For months, Change Healthcare faced an extremely chaotic, months-long ransomware debacle that left hundreds of pharmacies and medical practices across the U.S. unable to process claims. Now, with apparent controversy within the ransomware criminal ecosystem, things could get even messier.
Last month, ransomware group AlphV received a $22 million payment after claiming to have encrypted Change Healthcare’s network and threatening to leak a large amount of the company’s sensitive healthcare data – publicly captured on the Bitcoin blockchain Evidence suggests that Change Healthcare may have succumbed to the perpetrators’ ransom demands, but the company has yet to confirm that the ransom was paid. But in a new definition of worst-case ransomware, different The ransomware group claims to be in possession of Change Healthcare’s stolen data and is demanding payment.
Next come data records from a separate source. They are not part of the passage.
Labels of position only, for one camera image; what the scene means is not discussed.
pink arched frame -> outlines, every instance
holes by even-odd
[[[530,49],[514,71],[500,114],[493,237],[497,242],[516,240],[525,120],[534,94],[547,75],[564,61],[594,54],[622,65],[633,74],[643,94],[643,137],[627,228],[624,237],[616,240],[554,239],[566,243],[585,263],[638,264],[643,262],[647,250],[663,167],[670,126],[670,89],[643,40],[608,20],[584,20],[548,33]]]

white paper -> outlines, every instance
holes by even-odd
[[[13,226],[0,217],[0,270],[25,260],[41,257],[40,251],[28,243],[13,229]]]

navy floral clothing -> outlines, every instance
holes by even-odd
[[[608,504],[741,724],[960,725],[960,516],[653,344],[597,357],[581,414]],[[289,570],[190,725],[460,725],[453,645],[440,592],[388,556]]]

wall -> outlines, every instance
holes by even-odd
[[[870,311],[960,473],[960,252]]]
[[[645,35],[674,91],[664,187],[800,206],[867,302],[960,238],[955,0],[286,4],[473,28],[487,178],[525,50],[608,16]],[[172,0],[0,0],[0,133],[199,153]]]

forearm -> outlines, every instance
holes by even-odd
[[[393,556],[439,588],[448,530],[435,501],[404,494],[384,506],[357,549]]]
Since Monday, relatively new ransomware group RansomHub has posted on its dark website that it is in possession of 4 terabytes of Change Healthcare’s stolen data and is threatening to take it away if Change Healthcare doesn’t pay an unspecified fee. Sold to “highest bidder”. ransom. RansomHub told Wired it has no relationship with AlphV and “cannot disclose” how much ransom it is demanding.
RansomHub initially refused to publish or provide Wired with any sample data from this stolen treasure trove to prove its claims. But on Friday, a representative of the organization sent Wired several screenshots of what appeared to be patient records, as well as United Healthcare and Emdeon’s data-sharing contract. United Healthcare owns Change Healthcare, which Emdeon acquired in 2014 and later changed its name to Emdeon.
While WIRED couldn’t fully confirm RansomHub’s claims, the samples suggest the second extortion attempt against Change Healthcare may have been more than an empty threat. A contact at RansomHub said: “For anyone who doubts whether we have the data, and anyone who speculates on the importance and sensitivity of the data, these images should be enough to show the gravity and importance of the situation and clarify the impracticality and naivety of the situation theory,” Wired said in an email.
Change Healthcare did not immediately respond to WIRED’s request for comment on the RansomHub ransom demands.
Brett Callow, a ransomware analyst at security firm Emsisoft, said he believed AlphV did not initially release any data from the incident and that the source of the RansomHub data was unclear. “I obviously don’t know if the data is real — it could have been taken from somewhere else — but I also haven’t seen anything that suggests it might not be real,” he said of the data shared by RansomHub.
Jon DiMaggio, chief security strategist at threat intelligence firm Analyst1, said that after reviewing the information sent to WIRED, he believes RansomHub “is telling the truth and does have Change HealthCare’s data”. DiMaggio said that while RansomHub is a new ransomware threat actor, they are quickly “gathering momentum.”
If RansomHub’s claims are true, it would mean that Change Healthcare’s already disastrous ransomware ordeal has become a cautionary tale about the dangers of trusting ransomware groups to deliver on their promises, even after a ransom is paid. In March, an individual named “notchy” posted on a Russian cybercrime forum that AlphV had pocketed $22 million in payments and then disappeared without sharing commissions with “affiliated” hackers. , these hackers often work with ransomware groups, often infiltrating victims’ networks on their behalf.